Evol Comput. 2011 Spring;19(1):137-66. doi: 10.1162/EVCO_a_00016. Epub 2010 Nov 30.
Intuitively population based algorithms such as genetic programming provide a natural environment for supporting solutions that learn to decompose the overall task between multiple individuals, or a team. This work presents a framework for evolving teams without recourse to prespecifying the number of cooperating individuals. To do so, each individual evolves a mapping to a distribution of outcomes that, following clustering, establishes the parameterization of a (Gaussian) local membership function. This gives individuals the opportunity to represent subsets of tasks, where the overall task is that of classification under the supervised learning domain. Thus, rather than each team member representing an entire class, individuals are free to identify unique subsets of the overall classification task. The framework is supported by techniques from evolutionary multiobjective optimization (EMO) and Pareto competitive coevolution. EMO establishes the basis for encouraging individuals to provide accurate yet nonoverlaping behaviors; whereas competitive coevolution provides the mechanism for scaling to potentially large unbalanced datasets.
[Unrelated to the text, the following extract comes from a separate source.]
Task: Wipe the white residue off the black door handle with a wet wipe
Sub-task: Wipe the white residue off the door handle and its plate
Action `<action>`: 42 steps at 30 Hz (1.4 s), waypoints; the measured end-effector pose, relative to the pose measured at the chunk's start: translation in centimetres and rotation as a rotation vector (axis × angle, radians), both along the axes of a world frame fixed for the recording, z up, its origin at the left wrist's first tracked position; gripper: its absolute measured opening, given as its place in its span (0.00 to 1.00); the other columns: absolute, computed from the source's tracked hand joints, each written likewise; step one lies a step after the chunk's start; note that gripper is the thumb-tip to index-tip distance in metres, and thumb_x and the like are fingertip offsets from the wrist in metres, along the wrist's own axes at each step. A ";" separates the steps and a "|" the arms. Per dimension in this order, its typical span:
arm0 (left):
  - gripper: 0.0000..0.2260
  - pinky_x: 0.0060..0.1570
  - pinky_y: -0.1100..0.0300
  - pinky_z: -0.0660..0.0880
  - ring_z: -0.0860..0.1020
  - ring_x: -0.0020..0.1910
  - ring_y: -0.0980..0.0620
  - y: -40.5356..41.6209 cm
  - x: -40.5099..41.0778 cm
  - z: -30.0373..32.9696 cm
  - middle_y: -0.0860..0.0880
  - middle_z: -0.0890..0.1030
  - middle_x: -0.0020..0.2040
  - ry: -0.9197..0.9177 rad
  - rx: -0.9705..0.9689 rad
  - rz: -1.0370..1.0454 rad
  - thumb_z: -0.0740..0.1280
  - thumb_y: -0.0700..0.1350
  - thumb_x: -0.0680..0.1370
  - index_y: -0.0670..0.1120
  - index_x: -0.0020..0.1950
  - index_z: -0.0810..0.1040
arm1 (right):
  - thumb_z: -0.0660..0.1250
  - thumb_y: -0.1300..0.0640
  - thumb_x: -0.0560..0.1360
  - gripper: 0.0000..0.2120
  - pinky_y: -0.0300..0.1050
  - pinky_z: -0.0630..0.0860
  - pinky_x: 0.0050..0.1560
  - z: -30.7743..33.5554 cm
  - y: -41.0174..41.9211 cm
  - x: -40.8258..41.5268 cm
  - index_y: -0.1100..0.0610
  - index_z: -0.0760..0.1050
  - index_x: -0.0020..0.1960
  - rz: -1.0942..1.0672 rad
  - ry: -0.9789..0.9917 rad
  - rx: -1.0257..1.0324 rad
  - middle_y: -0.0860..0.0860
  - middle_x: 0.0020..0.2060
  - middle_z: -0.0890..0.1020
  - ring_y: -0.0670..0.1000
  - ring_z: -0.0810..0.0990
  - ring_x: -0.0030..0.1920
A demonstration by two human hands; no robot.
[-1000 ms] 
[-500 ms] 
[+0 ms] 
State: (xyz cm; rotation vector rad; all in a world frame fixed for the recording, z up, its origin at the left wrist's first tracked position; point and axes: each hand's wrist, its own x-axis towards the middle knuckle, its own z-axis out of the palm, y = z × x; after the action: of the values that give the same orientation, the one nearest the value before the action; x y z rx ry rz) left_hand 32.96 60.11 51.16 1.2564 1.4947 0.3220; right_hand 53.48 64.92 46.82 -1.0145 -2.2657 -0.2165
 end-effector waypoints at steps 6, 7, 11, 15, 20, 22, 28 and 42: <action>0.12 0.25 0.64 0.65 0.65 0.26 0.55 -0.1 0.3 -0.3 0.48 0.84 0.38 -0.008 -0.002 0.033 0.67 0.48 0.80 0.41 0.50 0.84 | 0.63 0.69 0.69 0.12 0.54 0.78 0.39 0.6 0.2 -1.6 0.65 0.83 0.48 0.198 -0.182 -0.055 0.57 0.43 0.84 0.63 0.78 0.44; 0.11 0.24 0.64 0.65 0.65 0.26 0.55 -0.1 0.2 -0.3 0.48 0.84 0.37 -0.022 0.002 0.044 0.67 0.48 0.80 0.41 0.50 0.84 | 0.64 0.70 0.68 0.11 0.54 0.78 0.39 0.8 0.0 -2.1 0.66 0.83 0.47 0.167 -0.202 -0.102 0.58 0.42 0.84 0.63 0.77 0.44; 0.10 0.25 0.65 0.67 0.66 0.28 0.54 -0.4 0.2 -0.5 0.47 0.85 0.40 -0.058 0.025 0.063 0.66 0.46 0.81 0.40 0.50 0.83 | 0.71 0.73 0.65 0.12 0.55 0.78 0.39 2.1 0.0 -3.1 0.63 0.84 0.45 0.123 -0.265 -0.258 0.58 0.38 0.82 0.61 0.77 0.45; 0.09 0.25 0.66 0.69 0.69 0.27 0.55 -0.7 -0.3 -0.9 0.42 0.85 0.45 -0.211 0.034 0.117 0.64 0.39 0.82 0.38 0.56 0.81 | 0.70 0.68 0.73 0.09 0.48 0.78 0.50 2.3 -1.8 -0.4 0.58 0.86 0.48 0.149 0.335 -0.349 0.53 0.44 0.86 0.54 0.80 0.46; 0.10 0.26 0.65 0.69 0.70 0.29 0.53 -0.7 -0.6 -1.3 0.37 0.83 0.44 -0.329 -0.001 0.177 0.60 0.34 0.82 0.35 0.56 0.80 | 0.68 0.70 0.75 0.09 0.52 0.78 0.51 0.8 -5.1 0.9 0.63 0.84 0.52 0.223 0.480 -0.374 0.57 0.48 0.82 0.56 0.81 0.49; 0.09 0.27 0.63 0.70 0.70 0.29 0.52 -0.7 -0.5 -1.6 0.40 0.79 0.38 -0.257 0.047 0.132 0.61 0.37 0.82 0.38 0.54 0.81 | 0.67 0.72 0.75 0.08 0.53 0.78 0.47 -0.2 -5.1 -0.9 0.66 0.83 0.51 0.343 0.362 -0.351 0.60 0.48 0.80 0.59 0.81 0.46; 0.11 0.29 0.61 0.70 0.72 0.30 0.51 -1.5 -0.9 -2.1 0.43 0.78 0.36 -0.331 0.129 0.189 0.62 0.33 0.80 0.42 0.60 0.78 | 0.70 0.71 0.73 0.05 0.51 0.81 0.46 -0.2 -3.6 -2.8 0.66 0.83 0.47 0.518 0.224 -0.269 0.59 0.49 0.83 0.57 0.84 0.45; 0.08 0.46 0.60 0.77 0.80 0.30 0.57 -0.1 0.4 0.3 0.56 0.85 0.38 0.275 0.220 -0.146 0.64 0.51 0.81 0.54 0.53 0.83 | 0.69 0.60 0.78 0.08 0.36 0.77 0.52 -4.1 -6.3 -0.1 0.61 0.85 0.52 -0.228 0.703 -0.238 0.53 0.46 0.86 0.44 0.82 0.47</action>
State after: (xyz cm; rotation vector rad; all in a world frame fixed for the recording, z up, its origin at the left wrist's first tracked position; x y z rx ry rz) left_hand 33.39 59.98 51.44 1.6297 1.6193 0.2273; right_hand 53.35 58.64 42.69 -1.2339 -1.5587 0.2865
Benchmarking is performed against recent examples of nonlinear SVM classifiers over 12 UCI datasets with between 150 and 200,000 training instances. Solutions from the proposed coevolutionary multiobjective GP framework appear to provide a good balance between classification performance and model complexity, especially as the dataset instance count increases.
直观上,基于群体的算法(如遗传编程)为支持通过多个个体(或团队)来分解整体任务的解决方案提供了自然的环境。这项工作提出了一种无需预先指定合作个体数量即可演化团队的框架。为此,每个个体都进化出一种映射到结果分布的映射,在聚类之后,该映射建立了(高斯)局部隶属函数的参数化。这使个体有机会表示任务的子集,而整体任务是在监督学习领域进行分类。因此,团队成员不必代表整个类,个体可以自由地识别整体分类任务的独特子集。该框架得到了进化多目标优化(EMO)和 Pareto 竞争共进化技术的支持。EMO 为鼓励个体提供准确但不重叠的行为奠定了基础;而竞争共进化为扩展到潜在的大型不平衡数据集提供了机制。在 12 个 UCI 数据集上,对最近的非线性 SVM 分类器示例进行了基准测试,这些数据集的训练实例数在 150 到 200,000 之间。拟议的共进化多目标 GP 框架的解决方案似乎在分类性能和模型复杂度之间提供了很好的平衡,尤其是当数据集实例数增加时。